Ethics
Ensuring proper professional behavior
The nurse-client relationship is novel. No formula exists for judging the crossing of boundaries as good / bad, in the absence of considering the features of therapeutic relationship for every scenario. The suitable behavior must be measured with respect to professional's intent, respecting confidentiality, patient-client advocacy and corroborating the CAN Code of Ethics for Registered Nurses (Corey anad Callanan, 2007).
Violations of professional boundary
The crossings of boundaries are deemed as insignificant, but with the increase in frequency of such incidents of professional boundary violations, it could be serious. The nurse works on the patient-nurse relationship and fulfils the therapeutic needs of a patient and neglects his own. The professional boundary violation is not acceptable as it can spark other occurrences. The professional boundaries occur when conflict arises between client's needs and professional's needs. Rationalization can be used to justify this behavior. The violation of boundary is characterized by:
Secrecy
Reversal of roles
Creating double bind for a client
Preferring personal privilege by the professional (Corey anad Callanan, 2007)
The double bind is created for the patient in case their situation is conceded by ending or continuing the relationship with the professional. The nurse violates the professional behavior when nurse uses the relationship to gain for meeting personal goals, and neglecting the client. The professional boundary violations can be termed as abuse. Under the section 2, the abuse of patient constitutes as professional misconduct. It is also a violation of the registered nurse's code of ethics (Corey anad Callanan, 2007).
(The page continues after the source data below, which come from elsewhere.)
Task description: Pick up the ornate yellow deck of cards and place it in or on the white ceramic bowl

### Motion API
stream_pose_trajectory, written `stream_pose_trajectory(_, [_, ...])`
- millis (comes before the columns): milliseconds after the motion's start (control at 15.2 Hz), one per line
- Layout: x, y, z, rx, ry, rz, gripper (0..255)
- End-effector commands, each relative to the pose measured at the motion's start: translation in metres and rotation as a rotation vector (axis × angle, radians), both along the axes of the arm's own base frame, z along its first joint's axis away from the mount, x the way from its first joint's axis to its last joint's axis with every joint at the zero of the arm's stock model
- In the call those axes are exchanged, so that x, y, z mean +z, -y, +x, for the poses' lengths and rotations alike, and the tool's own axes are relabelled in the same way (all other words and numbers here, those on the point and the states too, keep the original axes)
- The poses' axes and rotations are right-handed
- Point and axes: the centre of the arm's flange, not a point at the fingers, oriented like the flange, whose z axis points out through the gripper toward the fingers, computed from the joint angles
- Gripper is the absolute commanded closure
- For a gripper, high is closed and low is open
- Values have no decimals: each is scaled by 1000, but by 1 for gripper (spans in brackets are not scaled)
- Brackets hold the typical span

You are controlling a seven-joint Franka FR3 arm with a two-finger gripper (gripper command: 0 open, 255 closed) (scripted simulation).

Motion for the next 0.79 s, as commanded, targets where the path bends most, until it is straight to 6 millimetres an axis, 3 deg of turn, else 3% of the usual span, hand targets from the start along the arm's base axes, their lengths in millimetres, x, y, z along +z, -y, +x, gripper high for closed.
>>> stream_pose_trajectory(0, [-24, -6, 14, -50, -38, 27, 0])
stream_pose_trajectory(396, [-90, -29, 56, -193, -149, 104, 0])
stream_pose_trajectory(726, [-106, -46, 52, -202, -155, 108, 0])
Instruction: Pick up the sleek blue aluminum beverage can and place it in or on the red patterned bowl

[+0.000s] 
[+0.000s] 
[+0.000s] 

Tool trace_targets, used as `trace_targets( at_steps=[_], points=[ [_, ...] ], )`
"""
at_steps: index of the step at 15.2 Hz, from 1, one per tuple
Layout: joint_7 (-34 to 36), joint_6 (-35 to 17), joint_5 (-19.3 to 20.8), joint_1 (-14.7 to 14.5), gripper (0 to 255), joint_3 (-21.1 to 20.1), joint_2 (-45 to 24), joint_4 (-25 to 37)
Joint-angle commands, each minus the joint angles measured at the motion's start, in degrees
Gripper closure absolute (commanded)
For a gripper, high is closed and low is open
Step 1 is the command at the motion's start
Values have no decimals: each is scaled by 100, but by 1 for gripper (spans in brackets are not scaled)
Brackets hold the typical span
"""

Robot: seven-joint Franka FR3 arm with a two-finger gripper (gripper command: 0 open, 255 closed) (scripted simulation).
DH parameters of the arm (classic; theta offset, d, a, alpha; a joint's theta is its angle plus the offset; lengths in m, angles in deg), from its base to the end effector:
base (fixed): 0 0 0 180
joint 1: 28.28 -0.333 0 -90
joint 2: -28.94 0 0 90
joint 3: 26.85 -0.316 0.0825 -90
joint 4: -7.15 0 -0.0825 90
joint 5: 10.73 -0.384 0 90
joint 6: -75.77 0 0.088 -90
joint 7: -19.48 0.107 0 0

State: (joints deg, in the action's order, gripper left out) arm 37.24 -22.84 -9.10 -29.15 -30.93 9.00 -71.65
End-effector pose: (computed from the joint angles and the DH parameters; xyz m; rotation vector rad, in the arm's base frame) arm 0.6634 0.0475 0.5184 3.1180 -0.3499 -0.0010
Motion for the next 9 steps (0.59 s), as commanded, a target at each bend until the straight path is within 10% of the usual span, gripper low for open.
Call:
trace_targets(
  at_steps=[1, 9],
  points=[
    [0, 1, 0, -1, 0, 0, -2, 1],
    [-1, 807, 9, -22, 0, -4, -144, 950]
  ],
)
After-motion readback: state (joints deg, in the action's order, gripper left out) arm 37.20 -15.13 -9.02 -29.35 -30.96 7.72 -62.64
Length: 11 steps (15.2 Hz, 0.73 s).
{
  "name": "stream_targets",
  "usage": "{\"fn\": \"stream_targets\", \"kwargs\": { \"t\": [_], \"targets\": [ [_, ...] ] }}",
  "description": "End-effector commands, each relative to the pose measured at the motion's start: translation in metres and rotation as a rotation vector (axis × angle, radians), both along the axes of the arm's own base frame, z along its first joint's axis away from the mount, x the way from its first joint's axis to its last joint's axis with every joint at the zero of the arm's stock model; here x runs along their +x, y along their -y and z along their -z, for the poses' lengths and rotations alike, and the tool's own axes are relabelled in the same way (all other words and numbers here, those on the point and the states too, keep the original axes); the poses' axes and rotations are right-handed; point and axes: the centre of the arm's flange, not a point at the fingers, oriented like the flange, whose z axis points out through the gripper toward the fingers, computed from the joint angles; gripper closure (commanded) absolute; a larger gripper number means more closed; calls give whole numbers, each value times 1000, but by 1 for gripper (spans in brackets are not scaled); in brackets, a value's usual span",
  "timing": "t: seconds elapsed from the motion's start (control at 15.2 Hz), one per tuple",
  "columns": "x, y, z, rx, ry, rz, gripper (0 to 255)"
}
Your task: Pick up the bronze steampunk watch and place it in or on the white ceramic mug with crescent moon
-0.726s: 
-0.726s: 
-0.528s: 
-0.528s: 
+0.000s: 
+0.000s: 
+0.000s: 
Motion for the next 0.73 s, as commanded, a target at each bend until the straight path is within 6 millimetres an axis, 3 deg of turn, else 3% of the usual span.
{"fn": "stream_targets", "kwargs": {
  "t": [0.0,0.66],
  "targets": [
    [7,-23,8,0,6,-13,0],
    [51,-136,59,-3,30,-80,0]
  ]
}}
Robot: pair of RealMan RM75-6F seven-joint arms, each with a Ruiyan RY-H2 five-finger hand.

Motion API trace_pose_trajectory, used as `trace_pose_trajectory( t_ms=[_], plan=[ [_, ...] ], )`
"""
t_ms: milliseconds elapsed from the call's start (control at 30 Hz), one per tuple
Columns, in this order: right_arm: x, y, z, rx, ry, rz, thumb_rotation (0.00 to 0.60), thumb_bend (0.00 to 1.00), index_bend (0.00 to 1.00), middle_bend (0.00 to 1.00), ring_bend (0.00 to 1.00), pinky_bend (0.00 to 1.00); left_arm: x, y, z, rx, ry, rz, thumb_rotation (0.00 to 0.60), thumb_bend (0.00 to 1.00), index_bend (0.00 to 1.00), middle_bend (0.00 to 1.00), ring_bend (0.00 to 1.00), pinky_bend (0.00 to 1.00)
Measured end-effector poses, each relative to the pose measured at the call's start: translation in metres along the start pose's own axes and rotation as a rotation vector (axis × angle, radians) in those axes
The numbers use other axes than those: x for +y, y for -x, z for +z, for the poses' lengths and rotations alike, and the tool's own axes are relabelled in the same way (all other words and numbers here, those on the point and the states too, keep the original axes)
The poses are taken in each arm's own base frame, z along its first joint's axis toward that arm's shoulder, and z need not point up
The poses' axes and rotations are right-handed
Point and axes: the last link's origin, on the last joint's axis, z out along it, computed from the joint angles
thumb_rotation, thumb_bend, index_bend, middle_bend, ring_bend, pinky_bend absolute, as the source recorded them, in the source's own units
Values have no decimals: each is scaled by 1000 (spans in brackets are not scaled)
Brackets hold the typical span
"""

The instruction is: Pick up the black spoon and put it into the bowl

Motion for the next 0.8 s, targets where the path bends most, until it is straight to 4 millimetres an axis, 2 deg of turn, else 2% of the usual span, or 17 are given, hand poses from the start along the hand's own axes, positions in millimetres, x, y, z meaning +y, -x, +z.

Instances of boundary violations
The misuse of power is called abuse. It's also called perfidy of respect, trust and intimacy between a client and a nurse. It can cause emotional distress to the client. The distress can be physical or emotional. The abuse of clients is not acceptable, either if it's inadvertent or deliberate. The physical abuse can be exhibited by touching the clients which the client perceives as inflicting physical harm. The unacceptable behavior can range from, hitting, pushing, scratching, kicking, and use of brute force, slapping, pinching, biting, shaking and manhandling the client. The College thinks that least restraint policies must be applicable in all forms of client care settings. Using a restraint is a last resort when all other alternatives are exhausted. The overuse of restraints can be harmful and thus not acceptable (Egan, 2007). This includes:
Skin breakdown
Immobilization
Urinary incontinence
More agitation
Mental deterioration
Physical deterioration
Death (Egan, 2007)
The usage of restraints is understandable as all other ways of not harming the patient didn't work. The nurse has to resort to least restrictive steps for keeping the patient safe and others around. For instance, a change in the environment can work out, like locking doors to areas off limits can keep the patient and others around safe. Apart from that, total freedom is allowed. The allocation of decisions may have significant effects on the welfare and safety of the patients and clients alike procuring the health care. Sometimes, the registered nurses think that staff facilities and resources issues contribute to poorer care which entails improper use of restraints. Thus, documenting and communicating genuine concerns, offering competent care in the available means and applying necessary improvements are the responsibilities of a nurse (Egan, 2007).
Points to think about
Are the policies on restraint clearly communicated and followed to the letter in health facilities you visit? Does lack of staff, lack of adequate knowledge and lack of resources constitute to unsafe care? What is to be done in case of improper use of restraints? (Egan, 2007)
Verbal abuse is a form communication, which is offensive in nature. It consists of remarks and behavior toward a client that is perceived by the nurse, client and others as demeaning (sexually or racially), sexually exploitative, derogatory, insulting and humiliating. The emotional abuse consists of verbal and nonverbal remarks which show disrespect for a client which are considerably thought of as harmful emotionally by the nurse and client. This behavior can include sarcasm, teasing, bullying, taunting, manipulation, abusive gestures and postures, retaliation, racial remarks, religious bullying, economic remarks, remarks about client's preferences to sex, remarks pertaining to family dynamics, education and withholding personal information, which could benefit the client's medical condition (Egan, 2007).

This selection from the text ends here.